| Problem description |
Set down exactly the lines from the one containing "Point to the black mesh" through the end of the records below, both included, and nothing else.
:::::
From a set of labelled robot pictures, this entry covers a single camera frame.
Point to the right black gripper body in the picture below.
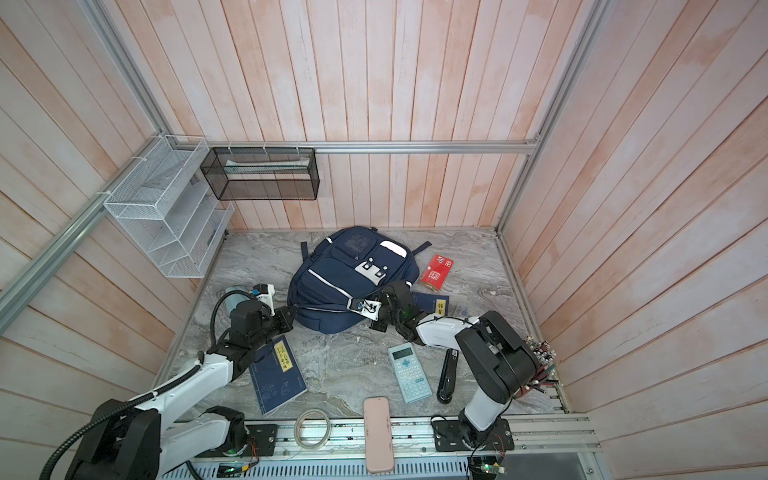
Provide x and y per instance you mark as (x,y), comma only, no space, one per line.
(388,315)

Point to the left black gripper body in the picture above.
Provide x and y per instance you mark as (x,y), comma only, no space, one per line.
(272,325)

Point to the blue book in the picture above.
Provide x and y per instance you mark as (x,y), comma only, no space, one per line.
(275,375)
(432,303)

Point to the navy blue student backpack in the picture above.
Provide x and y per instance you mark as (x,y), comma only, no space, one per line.
(354,263)

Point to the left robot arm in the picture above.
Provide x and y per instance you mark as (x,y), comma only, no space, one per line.
(139,439)

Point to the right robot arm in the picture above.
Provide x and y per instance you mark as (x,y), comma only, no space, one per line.
(502,362)

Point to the red card box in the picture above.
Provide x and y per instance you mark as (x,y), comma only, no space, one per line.
(436,272)

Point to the light blue calculator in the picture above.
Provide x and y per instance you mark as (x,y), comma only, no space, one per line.
(409,373)

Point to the black stapler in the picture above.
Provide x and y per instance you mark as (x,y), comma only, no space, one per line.
(447,381)

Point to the clear tape roll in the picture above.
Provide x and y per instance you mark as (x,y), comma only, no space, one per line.
(312,429)

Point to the pink pencil case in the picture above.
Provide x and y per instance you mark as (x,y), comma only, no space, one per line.
(379,450)

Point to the red pen holder cup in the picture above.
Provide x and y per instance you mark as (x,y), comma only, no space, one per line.
(544,362)

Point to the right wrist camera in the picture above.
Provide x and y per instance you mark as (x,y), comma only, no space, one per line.
(365,307)

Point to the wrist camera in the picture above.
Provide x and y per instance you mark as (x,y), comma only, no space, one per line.
(265,294)
(365,307)

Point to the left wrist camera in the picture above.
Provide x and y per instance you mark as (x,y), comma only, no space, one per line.
(265,294)

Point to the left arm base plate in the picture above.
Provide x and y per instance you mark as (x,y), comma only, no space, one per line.
(260,442)

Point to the aluminium mounting rail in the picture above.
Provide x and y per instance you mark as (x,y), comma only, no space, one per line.
(546,446)

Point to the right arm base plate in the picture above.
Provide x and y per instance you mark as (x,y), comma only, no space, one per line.
(458,435)

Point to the black mesh wall basket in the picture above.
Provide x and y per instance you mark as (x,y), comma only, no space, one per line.
(262,173)

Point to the white wire mesh shelf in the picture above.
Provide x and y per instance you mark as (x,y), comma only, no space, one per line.
(168,208)
:::::
| Response area |
Point to the black mesh wall basket in the picture above.
Provide x and y per instance you mark as (x,y), comma only, no space, one per line.
(262,173)

Point to the white wire mesh shelf in the picture above.
Provide x and y per instance you mark as (x,y), comma only, no space, one per line.
(168,208)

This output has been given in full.